-- Data under study follows --

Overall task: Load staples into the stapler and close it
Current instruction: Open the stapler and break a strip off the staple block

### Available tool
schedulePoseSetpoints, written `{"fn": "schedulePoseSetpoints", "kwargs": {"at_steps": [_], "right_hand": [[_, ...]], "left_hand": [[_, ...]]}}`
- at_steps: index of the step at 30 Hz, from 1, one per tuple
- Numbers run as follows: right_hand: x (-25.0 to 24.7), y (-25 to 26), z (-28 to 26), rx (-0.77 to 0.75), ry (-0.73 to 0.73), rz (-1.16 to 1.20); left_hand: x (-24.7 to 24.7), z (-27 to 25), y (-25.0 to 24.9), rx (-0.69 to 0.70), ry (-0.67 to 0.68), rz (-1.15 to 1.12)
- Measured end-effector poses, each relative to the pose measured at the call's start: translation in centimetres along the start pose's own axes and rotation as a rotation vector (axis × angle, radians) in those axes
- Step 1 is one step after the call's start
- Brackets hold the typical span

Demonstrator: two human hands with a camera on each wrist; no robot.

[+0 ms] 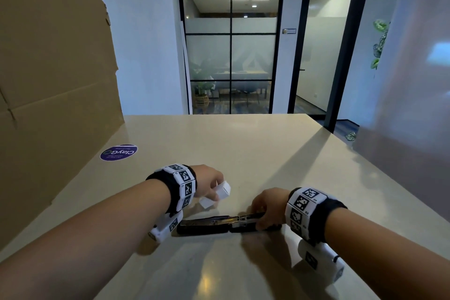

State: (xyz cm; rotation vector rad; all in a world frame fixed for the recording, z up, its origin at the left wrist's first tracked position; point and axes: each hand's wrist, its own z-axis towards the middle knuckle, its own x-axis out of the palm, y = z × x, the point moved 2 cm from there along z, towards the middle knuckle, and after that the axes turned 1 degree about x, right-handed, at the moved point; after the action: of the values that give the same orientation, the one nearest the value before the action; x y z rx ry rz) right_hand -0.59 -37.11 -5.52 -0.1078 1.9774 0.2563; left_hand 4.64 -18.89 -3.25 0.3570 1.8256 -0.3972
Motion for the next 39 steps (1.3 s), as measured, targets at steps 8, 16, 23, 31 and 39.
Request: {"fn": "schedulePoseSetpoints", "kwargs": {"at_steps": [8,16,23,31,39], "right_hand": [[0.1,1.5,0.1,-0.043,-0.045,0.031],[-2.6,2.6,0.2,-0.313,-0.416,0.147],[-2.9,3.0,0.2,-0.328,-0.421,0.027],[-3.3,3.3,0.2,-0.343,-0.421,-0.003],[-3.8,3.8,0.2,-0.338,-0.354,-0.077]], "left_hand": [[-0.3,0.3,-0.5,0.089,0.051,-0.184],[0.4,0.2,-1.8,0.153,0.114,-0.327],[0.6,-0.3,-1.8,0.150,0.100,-0.461],[0.6,-0.7,-1.8,0.120,0.088,-0.516],[0.6,-0.5,-2.2,0.099,0.078,-0.429]]}}
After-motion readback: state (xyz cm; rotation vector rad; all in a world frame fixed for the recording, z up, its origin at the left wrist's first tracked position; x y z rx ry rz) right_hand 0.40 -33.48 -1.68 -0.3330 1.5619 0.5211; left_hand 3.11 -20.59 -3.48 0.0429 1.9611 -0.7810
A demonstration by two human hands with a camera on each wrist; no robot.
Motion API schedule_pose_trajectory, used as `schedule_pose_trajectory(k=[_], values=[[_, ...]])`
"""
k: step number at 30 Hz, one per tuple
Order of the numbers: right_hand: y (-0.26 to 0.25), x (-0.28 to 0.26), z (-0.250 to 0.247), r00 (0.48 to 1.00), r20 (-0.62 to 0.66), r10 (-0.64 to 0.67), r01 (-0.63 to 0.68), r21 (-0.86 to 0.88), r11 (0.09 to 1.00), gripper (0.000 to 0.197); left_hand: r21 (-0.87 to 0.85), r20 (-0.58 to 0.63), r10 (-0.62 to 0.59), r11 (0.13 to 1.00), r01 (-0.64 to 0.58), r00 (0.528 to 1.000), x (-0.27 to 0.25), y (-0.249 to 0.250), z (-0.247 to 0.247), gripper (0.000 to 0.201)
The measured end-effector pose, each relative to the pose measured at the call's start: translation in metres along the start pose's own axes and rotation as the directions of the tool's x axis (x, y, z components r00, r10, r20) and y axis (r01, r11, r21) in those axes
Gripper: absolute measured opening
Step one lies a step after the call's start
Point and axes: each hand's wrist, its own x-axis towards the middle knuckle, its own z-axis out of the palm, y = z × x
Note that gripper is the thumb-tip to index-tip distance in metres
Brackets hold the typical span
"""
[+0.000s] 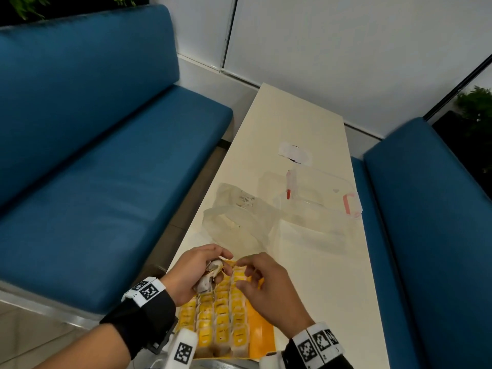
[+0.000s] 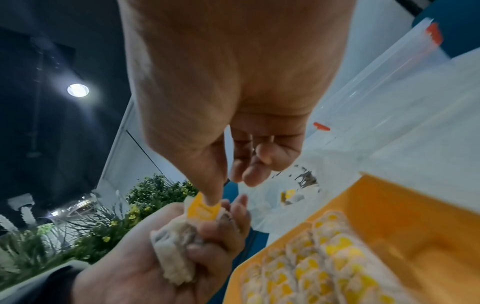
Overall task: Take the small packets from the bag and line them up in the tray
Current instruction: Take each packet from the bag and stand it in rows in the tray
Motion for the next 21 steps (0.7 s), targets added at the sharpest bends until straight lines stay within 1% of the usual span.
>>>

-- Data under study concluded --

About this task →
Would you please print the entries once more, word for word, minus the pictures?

Answer section →
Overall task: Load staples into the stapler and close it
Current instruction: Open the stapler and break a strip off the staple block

### Available tool
schedulePoseSetpoints, written `{"fn": "schedulePoseSetpoints", "kwargs": {"at_steps": [_], "right_hand": [[_, ...]], "left_hand": [[_, ...]]}}`
- at_steps: index of the step at 30 Hz, from 1, one per tuple
- Numbers run as follows: right_hand: x (-25.0 to 24.7), y (-25 to 26), z (-28 to 26), rx (-0.77 to 0.75), ry (-0.73 to 0.73), rz (-1.16 to 1.20); left_hand: x (-24.7 to 24.7), z (-27 to 25), y (-25.0 to 24.9), rx (-0.69 to 0.70), ry (-0.67 to 0.68), rz (-1.15 to 1.12)
- Measured end-effector poses, each relative to the pose measured at the call's start: translation in centimetres along the start pose's own axes and rotation as a rotation vector (axis × angle, radians) in those axes
- Step 1 is one step after the call's start
- Brackets hold the typical span

Demonstrator: two human hands with a camera on each wrist; no robot.

[+0 ms] 

State: (xyz cm; rotation vector rad; all in a world frame fixed for the recording, z up, its origin at the left wrist's first tracked position; point and axes: each hand's wrist, its own z-axis towards the middle knuckle, its own x-axis out of the palm, y = z × x, the point moved 2 cm from there along z, towards the middle knuckle, and after that the axes turned 1 degree about x, right-handed, at the moved point; after the action: of the values that give the same orientation, the one nearest the value before the action; x y z rx ry rz) right_hand -0.59 -37.11 -5.52 -0.1078 1.9774 0.2563; left_hand 4.64 -18.89 -3.25 0.3570 1.8256 -0.3972
Motion for the next 39 steps (1.3 s), as measured, targets at steps 8, 16, 23, 31 and 39.
Request: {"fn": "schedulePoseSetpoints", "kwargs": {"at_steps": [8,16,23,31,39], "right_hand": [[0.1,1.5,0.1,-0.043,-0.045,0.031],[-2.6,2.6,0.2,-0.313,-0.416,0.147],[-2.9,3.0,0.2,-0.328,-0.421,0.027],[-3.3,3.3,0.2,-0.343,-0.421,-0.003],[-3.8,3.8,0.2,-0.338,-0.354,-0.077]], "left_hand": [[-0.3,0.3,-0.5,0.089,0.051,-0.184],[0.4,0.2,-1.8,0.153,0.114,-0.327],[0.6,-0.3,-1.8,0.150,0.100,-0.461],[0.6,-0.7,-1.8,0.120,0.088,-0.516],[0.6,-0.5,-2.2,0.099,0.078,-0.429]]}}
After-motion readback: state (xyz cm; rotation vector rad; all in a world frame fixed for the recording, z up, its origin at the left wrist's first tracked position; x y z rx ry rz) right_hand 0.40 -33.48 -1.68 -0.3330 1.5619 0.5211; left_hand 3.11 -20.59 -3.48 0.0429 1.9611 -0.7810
A demonstration by two human hands with a camera on each wrist; no robot.
Motion API schedule_pose_trajectory, used as `schedule_pose_trajectory(k=[_], values=[[_, ...]])`
"""
k: step number at 30 Hz, one per tuple
Order of the numbers: right_hand: y (-0.26 to 0.25), x (-0.28 to 0.26), z (-0.250 to 0.247), r00 (0.48 to 1.00), r20 (-0.62 to 0.66), r10 (-0.64 to 0.67), r01 (-0.63 to 0.68), r21 (-0.86 to 0.88), r11 (0.09 to 1.00), gripper (0.000 to 0.197); left_hand: r21 (-0.87 to 0.85), r20 (-0.58 to 0.63), r10 (-0.62 to 0.59), r11 (0.13 to 1.00), r01 (-0.64 to 0.58), r00 (0.528 to 1.000), x (-0.27 to 0.25), y (-0.249 to 0.250), z (-0.247 to 0.247), gripper (0.000 to 0.201)
The measured end-effector pose, each relative to the pose measured at the call's start: translation in metres along the start pose's own axes and rotation as the directions of the tool's x axis (x, y, z components r00, r10, r20) and y axis (r01, r11, r21) in those axes
Gripper: absolute measured opening
Step one lies a step after the call's start
Point and axes: each hand's wrist, its own x-axis towards the middle knuckle, its own z-axis out of the palm, y = z × x
Note that gripper is the thumb-tip to index-tip distance in metres
Brackets hold the typical span
"""
[+0.000s] 
[+0.000s] 
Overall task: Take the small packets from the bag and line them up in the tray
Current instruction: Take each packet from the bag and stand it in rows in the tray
Motion for the next 21 steps (0.7 s), targets added at the sharpest bends until straight lines stay within 1% of the usual span.
>>>

This answer is finished.